The High Court Ruling ruling by Justice Jackton Boma Ojwang was a in a case between Kengeles Holdings Ltd, the owners of the popular chain of Kengeles restaurants, and Nairobi City Council. Kengeles was charged under section 14 (e) of the City Councils Foods, Drugs and Chemicals Substances (General) Regulations. Under this regulations, the prescribed penalty is KES2,000 for a first offender under section 17, but section 36 of the statute has different penalties with a maximum of KES500,000.
It was argued in court that the penalty provided for under section 17 was self-contained, and a greater penalty on the basis of section 36 of the Act could not apply at the same time. The objection was raised that the City Council had produced standard charge-sheets that were indifferent to the distinction in the levels of penalty between sections 14 (e) of the Regulations and 36 of the Act.
So far, various statutory bodies and the police have standard form charge sheets that lump the maximum penalty with a lower penalty for the particular offence.
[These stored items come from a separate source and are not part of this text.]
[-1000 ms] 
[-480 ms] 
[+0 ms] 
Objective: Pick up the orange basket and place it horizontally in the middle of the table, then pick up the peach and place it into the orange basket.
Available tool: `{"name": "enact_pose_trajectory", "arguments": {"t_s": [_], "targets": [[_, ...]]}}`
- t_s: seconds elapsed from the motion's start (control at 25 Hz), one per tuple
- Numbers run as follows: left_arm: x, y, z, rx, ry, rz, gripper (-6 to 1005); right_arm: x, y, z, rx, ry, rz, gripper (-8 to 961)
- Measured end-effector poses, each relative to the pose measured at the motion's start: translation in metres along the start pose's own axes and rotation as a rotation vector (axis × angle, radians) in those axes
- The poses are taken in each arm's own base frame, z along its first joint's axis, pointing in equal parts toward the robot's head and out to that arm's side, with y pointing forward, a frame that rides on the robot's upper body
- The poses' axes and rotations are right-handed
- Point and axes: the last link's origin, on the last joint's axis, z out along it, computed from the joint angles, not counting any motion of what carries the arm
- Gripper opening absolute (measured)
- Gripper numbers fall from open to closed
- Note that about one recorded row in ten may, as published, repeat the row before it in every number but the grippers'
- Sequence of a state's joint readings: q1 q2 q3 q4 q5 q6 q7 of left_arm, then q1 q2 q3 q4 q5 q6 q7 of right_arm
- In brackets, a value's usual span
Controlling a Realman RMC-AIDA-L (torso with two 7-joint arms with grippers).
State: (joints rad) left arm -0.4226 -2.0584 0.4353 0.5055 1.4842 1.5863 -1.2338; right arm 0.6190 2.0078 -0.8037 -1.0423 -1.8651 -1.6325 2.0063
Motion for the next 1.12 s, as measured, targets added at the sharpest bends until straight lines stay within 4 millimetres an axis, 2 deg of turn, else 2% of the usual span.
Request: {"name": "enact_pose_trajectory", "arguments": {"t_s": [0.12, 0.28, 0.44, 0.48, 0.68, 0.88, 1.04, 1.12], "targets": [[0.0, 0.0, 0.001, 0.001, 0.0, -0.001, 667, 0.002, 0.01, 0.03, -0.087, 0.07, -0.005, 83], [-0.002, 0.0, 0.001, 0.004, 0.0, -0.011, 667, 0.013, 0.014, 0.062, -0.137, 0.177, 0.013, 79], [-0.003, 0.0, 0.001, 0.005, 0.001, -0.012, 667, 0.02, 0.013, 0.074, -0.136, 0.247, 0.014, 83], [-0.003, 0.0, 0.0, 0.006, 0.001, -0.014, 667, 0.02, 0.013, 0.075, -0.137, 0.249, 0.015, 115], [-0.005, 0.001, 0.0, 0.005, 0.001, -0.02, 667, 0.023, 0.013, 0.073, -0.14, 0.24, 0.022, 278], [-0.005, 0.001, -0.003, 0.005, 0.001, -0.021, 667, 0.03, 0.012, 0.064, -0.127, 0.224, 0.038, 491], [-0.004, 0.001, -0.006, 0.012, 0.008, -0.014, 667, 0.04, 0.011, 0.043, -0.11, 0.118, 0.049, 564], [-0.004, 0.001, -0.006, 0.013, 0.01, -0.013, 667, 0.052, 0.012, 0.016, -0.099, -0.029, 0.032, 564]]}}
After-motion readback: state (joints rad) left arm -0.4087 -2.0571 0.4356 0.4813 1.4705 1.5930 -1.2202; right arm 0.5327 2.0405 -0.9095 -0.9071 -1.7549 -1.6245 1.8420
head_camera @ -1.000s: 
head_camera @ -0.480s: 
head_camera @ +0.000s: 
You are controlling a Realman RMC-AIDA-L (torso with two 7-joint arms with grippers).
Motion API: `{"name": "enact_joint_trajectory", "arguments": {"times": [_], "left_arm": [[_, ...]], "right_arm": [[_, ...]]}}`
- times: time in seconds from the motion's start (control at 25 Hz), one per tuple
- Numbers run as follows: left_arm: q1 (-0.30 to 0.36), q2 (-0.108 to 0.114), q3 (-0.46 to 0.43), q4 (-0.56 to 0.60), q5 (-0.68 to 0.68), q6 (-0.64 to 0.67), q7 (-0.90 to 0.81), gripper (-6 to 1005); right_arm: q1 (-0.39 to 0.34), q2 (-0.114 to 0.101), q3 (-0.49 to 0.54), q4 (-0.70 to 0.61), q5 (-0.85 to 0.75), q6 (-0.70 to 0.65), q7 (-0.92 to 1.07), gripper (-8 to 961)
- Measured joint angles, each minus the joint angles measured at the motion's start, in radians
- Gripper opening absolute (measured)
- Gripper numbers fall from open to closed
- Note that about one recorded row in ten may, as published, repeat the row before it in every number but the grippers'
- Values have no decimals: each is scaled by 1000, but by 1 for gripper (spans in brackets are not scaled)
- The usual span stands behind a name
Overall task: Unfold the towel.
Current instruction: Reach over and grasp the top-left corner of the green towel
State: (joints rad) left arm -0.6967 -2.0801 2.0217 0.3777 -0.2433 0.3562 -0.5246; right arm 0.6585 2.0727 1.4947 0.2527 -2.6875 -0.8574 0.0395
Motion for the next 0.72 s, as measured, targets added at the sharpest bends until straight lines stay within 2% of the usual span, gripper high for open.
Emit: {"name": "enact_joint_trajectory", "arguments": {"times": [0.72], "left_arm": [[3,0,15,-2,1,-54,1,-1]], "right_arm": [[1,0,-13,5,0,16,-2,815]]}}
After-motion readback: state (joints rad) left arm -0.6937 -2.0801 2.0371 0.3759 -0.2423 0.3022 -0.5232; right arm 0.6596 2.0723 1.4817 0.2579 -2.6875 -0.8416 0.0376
The effect is that typically the maximum penalty gets imposed. In Kengeles’ case, instead of paying KES2,000, they had to pay the maximum amount, a staggering KES500,000, which is the general penalty under the Act when there is no prescribed penalty for the offence. The magistrate may then release the offender on a cash bail of up to KES100,000.
The relevant part of the Constitution of Kenya at Section 77 states that no person shall be held to be guilty of a criminal offence on account of an act or omission that did not, at the time it took place, constitute such an offence, “and no penalty shall be imposed for a criminal offence that is severer in degree or description than the maximum penalty that might have been imposed for that offence at the time when it was committed”.
This ruling is an important precedent as it confirms that it is unconstitutional to be fined in excess of the maximum penalty prescribed by law. And it is not just businesses that are affected by the illegal imposition of a maximum penalty – it is also a serious nuisance factor for individuals:
In traffic offences, offenders are regularly fined in excess of the maximum penalty prescribed: For example, the Traffic Act, Section 36 (3) states that a person who fails to carry his driving license can only be subjected to a fine not exceeding KES100. Routinely, individuals are fined in the thousands, mostly KES8,000 or Kes5,000. Similarly, traffic rules made under section 119 Rule 59 A that prohibit talking on a mobile phone while driving, under Rule 99 (a) the maximum penalty for a first offender should be KES2,000 or imprisonment of up to 6 months. However, drivers in Kenya are fined up to KES10,000. They are given legitimate receipts, but are often not familiar with the law and therefore not aware that they actually have been fined the maximum. This practice has now been declared illegal by justice Ojwang.
In principle, the ruling should bring relief to both businesses like Kengeles and individuals if it is implemented. And this is a big if, given the general corrupt murkiness that surrounds fines and regulations. At the same, the City Council and organisations such as the police will see a drastic reduction in revenues collected by fines that are charged at the maximum instead of the minimum.